-- DATA follows --
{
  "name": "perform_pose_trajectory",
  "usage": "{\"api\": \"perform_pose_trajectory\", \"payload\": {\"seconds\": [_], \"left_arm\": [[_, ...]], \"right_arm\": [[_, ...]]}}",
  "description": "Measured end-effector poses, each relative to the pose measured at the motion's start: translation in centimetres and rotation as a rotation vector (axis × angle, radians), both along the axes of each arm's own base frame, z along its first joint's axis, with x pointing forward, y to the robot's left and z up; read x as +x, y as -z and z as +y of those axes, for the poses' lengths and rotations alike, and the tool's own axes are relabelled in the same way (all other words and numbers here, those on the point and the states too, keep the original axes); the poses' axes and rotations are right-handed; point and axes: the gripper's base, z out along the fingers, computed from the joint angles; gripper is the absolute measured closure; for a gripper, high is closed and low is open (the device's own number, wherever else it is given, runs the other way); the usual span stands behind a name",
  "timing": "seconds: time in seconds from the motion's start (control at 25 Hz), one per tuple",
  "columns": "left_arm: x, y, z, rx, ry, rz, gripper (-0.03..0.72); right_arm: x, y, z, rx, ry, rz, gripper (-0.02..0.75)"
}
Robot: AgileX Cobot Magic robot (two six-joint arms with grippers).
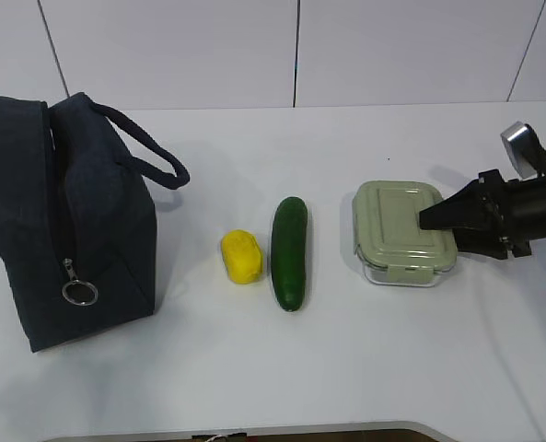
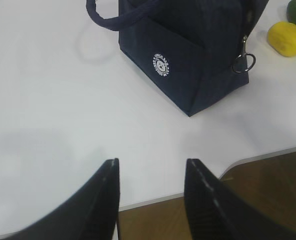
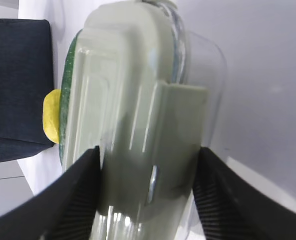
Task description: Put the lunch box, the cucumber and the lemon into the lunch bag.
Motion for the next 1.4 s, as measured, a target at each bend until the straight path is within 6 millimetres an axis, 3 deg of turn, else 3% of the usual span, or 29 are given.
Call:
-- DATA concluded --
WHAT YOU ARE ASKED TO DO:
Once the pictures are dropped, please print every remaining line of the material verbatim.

WRITTEN SOLUTION:
{
  "name": "perform_pose_trajectory",
  "usage": "{\"api\": \"perform_pose_trajectory\", \"payload\": {\"seconds\": [_], \"left_arm\": [[_, ...]], \"right_arm\": [[_, ...]]}}",
  "description": "Measured end-effector poses, each relative to the pose measured at the motion's start: translation in centimetres and rotation as a rotation vector (axis × angle, radians), both along the axes of each arm's own base frame, z along its first joint's axis, with x pointing forward, y to the robot's left and z up; read x as +x, y as -z and z as +y of those axes, for the poses' lengths and rotations alike, and the tool's own axes are relabelled in the same way (all other words and numbers here, those on the point and the states too, keep the original axes); the poses' axes and rotations are right-handed; point and axes: the gripper's base, z out along the fingers, computed from the joint angles; gripper is the absolute measured closure; for a gripper, high is closed and low is open (the device's own number, wherever else it is given, runs the other way); the usual span stands behind a name",
  "timing": "seconds: time in seconds from the motion's start (control at 25 Hz), one per tuple",
  "columns": "left_arm: x, y, z, rx, ry, rz, gripper (-0.03..0.72); right_arm: x, y, z, rx, ry, rz, gripper (-0.02..0.75)"
}
Robot: AgileX Cobot Magic robot (two six-joint arms with grippers).
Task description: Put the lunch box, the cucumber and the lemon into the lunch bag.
Motion for the next 1.4 s, as measured, a target at each bend until the straight path is within 6 millimetres an axis, 3 deg of turn, else 3% of the usual span, or 29 are given.
Call:

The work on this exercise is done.